“The land is one organism. Its parts, like our own parts, compete with each other and co-operate with each other. The competitions are as much a part of the inner workings as the co-operations. You can regulate them—cautiously—but not abolish them. The outstanding scientific discovery of the twentieth century is not television, or radio, but rather the complexity of the land organism. Only those who know the most about it can appreciate how little we know about it. The last word in ignorance is the man who says of an animal or plant: “What good is it?” If the land mechanism as a whole is good, then every part is good, whether we understand it or not. If the biota, in the course of aeons, has built something we like but do not understand, then who but a fool would discard seemingly useless parts? To keep every cog and wheel is the first precaution of intelligent tinkering.”

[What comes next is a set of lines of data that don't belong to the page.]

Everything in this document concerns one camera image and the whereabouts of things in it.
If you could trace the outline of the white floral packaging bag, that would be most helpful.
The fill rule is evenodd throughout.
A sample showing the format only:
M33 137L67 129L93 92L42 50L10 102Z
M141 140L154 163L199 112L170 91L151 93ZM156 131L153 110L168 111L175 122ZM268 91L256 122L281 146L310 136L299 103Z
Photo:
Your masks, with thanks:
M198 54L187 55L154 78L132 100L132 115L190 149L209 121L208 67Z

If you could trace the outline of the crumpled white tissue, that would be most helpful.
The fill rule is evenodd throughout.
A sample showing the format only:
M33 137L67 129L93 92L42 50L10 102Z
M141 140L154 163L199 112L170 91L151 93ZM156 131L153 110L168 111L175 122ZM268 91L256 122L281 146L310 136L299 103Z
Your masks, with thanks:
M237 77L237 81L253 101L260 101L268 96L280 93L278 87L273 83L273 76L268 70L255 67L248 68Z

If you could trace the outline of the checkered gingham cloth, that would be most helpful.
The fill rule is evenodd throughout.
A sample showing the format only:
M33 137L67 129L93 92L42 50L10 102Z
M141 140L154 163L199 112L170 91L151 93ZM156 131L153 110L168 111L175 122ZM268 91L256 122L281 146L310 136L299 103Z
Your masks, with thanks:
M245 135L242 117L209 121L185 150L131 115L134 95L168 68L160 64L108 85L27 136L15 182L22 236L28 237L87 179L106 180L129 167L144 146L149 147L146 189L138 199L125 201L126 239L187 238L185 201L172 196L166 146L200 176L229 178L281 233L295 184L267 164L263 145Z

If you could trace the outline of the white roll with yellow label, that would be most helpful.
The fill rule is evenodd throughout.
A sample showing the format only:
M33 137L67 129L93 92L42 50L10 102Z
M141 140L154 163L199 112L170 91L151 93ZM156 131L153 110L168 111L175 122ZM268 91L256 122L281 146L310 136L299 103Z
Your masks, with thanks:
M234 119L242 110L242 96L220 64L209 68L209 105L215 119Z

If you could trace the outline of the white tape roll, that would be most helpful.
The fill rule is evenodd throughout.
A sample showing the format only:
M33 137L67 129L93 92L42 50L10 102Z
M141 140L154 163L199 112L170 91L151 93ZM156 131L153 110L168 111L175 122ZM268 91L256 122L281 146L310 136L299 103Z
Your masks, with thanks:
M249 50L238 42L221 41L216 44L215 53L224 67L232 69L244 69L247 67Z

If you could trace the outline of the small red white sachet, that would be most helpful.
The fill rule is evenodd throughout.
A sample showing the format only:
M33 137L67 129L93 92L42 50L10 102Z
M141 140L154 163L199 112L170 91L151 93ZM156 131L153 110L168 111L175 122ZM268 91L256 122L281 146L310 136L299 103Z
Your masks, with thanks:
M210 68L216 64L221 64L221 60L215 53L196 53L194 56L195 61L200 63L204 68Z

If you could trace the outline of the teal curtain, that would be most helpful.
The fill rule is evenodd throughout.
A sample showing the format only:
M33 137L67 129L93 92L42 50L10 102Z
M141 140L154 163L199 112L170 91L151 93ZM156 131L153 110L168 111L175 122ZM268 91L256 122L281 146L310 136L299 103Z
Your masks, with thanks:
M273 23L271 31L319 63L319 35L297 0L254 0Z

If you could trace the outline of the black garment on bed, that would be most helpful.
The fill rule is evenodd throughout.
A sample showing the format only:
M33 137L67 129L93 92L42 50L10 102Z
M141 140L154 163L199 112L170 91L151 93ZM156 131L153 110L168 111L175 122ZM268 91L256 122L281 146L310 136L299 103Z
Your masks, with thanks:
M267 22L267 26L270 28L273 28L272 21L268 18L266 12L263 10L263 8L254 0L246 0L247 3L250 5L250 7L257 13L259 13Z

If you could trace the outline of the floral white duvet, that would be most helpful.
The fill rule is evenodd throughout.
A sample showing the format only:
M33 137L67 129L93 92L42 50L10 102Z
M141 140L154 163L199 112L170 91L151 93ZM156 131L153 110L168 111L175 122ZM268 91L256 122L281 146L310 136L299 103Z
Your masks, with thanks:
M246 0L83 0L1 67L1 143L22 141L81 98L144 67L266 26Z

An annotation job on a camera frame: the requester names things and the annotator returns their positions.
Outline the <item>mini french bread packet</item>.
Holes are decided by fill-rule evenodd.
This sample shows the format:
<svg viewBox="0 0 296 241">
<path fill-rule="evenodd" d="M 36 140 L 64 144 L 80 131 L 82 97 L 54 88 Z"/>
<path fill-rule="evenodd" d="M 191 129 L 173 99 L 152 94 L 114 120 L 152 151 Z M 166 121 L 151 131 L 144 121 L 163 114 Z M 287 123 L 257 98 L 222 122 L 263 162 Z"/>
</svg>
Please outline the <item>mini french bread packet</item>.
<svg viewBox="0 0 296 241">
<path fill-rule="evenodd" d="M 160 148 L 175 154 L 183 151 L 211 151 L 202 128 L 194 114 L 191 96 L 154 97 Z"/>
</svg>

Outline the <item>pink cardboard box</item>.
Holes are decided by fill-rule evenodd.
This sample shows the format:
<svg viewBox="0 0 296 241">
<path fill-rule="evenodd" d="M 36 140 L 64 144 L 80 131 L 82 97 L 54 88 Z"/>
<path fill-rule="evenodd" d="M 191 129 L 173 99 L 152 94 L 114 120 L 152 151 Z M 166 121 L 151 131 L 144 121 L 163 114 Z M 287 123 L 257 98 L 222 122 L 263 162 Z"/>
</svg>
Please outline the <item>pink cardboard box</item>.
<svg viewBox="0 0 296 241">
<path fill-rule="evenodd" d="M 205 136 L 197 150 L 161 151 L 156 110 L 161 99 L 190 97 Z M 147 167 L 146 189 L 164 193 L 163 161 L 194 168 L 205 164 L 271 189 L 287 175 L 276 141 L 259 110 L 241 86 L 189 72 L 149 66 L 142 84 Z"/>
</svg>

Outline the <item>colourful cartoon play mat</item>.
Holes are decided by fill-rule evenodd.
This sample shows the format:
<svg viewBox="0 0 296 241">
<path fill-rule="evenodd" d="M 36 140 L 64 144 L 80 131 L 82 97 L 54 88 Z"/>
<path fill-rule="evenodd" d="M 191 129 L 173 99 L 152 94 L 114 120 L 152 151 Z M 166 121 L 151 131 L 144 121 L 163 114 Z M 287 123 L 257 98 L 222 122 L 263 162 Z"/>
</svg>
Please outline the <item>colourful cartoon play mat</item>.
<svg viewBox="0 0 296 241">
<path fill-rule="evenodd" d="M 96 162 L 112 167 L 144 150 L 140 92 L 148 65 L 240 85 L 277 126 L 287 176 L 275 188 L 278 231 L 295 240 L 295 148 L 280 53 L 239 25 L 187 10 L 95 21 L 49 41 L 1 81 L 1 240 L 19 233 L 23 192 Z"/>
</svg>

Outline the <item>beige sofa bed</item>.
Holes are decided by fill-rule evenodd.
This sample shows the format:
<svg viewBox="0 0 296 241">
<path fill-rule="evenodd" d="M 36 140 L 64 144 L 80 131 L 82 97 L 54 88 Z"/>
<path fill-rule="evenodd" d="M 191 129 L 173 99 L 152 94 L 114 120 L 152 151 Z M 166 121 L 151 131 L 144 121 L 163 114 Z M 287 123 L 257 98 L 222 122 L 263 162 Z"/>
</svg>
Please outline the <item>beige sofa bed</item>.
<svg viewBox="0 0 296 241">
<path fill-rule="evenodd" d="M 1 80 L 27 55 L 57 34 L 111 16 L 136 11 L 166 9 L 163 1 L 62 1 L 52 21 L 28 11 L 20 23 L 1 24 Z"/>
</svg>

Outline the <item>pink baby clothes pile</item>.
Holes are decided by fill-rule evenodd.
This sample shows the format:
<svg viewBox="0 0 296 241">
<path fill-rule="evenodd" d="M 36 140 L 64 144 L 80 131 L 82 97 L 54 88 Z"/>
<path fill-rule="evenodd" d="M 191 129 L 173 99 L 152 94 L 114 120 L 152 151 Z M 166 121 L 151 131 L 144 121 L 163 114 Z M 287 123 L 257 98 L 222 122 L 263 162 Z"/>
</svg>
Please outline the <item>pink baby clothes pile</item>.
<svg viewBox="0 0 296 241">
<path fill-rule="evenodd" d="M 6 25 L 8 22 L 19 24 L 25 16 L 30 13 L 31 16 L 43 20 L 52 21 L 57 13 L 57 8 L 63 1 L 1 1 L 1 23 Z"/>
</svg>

- Aldo Leopold, “A Sand County Almanac.” (1949)
“What good is it?” – A question, rather a motivation that is ingrained in how we live our lives. A shelf in a store is useful when it has something to offer to its visitors. A shirt is useful until it loses its shine.

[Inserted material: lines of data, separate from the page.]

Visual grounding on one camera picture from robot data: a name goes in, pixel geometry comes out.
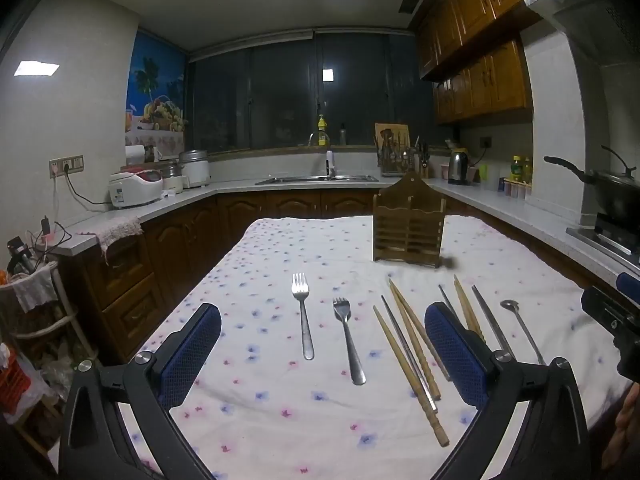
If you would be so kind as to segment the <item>person's right hand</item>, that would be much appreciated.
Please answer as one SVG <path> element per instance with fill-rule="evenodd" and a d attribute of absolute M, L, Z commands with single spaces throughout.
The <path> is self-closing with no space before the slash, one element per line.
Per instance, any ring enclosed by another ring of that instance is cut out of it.
<path fill-rule="evenodd" d="M 634 382 L 615 419 L 615 431 L 602 455 L 602 468 L 619 463 L 631 445 L 639 441 L 639 384 Z"/>

When it comes down to what nature has to offer to us, acceptance towards it has come with a condition of proof. We need to know how beneficial nature is for us, how much can it economically, and how long are the long-term impacts of it.
The way we see it, it’s a conditional one-way trade. We take, but we don’t give.
Gaia does not work that way. It symbolizes compassion, symmetry, a solvable puzzle between a simple enigma that is the nature and complex humans. Our complexity is what has rendered nature vulnerable to even the slightest disruptions. We don’t know how to return the favour, but it surely does. It maintains a balance that way.
That is what we need – balance.
The philosophy of Gaia is what we need to absorb deeply. It’s what ONEarth’s rationale is based on, to repair the human-nature relationship, and to lessen the toxicity in this world, to see the beauty of it.
If we are to live a better future, the sync is what we need to maintain and, build on for future generations.